The Weekend That Was
The Independent Oil & Gas Association asked JCOPE to investigate whether Artists Against Fracking, a group formed by Yoko Ono and son Sean Lennon, is violating the state’s lobbying law.
Hillary Clinton’s indecision about 2016 has frozen in place the very early — but for some potential candidates, very important — presidential maneuvering on the Democratic side.
Three pro-Hillary super PACs have formed in recent months — none with the formal blessing of Clinton or anyone in her inner circle. And, for good measure, a Virginia lobbyist last week formed the first specific anti-Clinton super PAC.
Now that the budget is done, the TU would like to see some movement on campaign finance reform.

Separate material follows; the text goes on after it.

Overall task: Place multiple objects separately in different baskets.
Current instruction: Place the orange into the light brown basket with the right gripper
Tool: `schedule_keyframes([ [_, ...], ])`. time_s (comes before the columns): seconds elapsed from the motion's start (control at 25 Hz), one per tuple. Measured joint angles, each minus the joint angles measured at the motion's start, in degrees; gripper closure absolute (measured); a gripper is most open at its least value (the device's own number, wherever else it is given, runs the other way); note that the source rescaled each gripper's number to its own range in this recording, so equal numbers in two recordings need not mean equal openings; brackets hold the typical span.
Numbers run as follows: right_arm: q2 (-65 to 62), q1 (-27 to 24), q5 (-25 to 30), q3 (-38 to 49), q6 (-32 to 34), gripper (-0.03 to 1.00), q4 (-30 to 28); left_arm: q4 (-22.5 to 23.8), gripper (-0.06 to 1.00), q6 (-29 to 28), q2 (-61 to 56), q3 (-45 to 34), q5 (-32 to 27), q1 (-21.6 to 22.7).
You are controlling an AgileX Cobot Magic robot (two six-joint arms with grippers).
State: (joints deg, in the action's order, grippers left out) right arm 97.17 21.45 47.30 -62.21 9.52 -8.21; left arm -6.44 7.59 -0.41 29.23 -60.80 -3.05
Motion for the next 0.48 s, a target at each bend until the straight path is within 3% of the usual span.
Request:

About 234 workers at the Thruway and Canal Corporation will lose their jobs Wednesday.
“Reports that the bipartisan group of eight senators have agreed on a legislative proposal are premature,” said Sen. Marco Rubio.
In the past 15 months, NYC Council Speaker Chris Quinn has led her colleagues in overriding 10 Bloomberg vetoes. That’s compared with just one in all of 2011 and zero in 2010. And the number is climbing fast.
The Poughkeepsie Journal: “Sometimes, it seems like Gov. Andrew Cuomo is living in an alternative universe.”
Local agencies that provide services to the developmentally disabled are scrambling to deal with aid cuts to OPWDD.
A source tells the DN Assemblyman Vito Lopez refused to testify before JCOPE because of a related criminal probe being conducted by Staten Island DA Dan Donovan.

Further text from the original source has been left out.